■ **Task item**
Scan the entries below for the word "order". Copy each line that has it.

◇ ◇ ◇

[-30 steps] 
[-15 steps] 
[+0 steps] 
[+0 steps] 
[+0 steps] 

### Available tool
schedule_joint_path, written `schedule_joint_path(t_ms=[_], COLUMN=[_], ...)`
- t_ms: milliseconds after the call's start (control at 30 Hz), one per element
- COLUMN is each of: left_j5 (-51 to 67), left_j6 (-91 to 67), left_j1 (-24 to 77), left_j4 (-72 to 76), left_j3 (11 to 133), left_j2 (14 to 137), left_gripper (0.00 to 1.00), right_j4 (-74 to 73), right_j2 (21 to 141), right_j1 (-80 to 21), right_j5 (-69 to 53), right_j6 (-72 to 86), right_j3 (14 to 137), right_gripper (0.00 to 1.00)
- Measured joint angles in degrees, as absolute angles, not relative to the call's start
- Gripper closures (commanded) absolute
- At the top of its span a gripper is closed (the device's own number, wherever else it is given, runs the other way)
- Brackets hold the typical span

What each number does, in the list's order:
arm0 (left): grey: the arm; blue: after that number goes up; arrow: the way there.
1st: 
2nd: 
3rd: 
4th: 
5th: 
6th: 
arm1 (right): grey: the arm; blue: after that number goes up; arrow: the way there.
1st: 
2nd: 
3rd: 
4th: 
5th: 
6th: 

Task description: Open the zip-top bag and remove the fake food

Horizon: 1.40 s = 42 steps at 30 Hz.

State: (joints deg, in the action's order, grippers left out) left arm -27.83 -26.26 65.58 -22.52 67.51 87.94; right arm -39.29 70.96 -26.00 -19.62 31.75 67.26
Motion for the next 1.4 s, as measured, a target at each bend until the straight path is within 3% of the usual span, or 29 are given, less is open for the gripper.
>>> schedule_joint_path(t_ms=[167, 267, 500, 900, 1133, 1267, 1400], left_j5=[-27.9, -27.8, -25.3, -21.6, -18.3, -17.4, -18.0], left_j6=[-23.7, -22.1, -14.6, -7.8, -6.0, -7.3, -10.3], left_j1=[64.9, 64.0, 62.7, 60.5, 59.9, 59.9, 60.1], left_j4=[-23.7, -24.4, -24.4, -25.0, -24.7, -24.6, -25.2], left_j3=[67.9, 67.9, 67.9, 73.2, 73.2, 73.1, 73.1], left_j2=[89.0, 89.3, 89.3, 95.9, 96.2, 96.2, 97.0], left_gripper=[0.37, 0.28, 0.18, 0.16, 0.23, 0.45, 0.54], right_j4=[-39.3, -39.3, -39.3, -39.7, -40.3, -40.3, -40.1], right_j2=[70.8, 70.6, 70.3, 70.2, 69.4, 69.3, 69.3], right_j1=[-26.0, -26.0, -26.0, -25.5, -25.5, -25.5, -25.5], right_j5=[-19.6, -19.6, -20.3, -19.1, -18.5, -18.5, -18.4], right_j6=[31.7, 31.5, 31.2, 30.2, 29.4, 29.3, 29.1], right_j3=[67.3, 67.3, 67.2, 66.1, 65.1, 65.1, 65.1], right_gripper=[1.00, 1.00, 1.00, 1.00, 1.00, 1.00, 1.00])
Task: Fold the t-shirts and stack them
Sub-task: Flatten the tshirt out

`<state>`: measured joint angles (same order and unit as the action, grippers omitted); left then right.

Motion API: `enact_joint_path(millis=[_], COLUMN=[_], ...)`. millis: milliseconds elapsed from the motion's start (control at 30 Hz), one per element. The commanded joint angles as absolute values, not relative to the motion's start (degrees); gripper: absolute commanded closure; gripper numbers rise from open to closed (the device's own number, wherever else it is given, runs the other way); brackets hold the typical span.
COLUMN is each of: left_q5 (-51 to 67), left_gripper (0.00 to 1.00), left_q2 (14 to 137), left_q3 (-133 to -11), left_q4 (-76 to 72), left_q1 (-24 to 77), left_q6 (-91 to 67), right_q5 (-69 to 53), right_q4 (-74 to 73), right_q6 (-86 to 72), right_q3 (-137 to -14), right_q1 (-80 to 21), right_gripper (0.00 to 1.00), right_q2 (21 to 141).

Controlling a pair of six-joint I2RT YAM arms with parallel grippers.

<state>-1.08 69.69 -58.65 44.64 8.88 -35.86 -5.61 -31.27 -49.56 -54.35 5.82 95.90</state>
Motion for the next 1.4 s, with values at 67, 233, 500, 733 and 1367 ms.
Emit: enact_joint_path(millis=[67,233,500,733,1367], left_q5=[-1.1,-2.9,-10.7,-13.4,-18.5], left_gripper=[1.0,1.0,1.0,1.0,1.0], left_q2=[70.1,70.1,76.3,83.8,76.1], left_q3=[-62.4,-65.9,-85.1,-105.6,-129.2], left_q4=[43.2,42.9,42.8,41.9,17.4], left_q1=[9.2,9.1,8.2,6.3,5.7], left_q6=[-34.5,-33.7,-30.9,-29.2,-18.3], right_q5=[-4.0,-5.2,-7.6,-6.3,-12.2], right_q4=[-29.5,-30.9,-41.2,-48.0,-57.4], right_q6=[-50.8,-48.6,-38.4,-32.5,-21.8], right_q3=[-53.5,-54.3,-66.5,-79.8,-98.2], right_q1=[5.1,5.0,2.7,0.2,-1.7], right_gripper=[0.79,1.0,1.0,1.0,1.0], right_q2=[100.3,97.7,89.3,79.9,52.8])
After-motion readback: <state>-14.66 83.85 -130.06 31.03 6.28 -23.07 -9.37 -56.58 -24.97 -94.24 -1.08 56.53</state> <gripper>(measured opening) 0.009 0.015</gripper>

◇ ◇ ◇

■ **Your response**
What each number does, in the list's order:
State: (joints deg, in the action's order, grippers left out) left arm -27.83 -26.26 65.58 -22.52 67.51 87.94; right arm -39.29 70.96 -26.00 -19.62 31.75 67.26
`<state>`: measured joint angles (same order and unit as the action, grippers omitted); left then right.

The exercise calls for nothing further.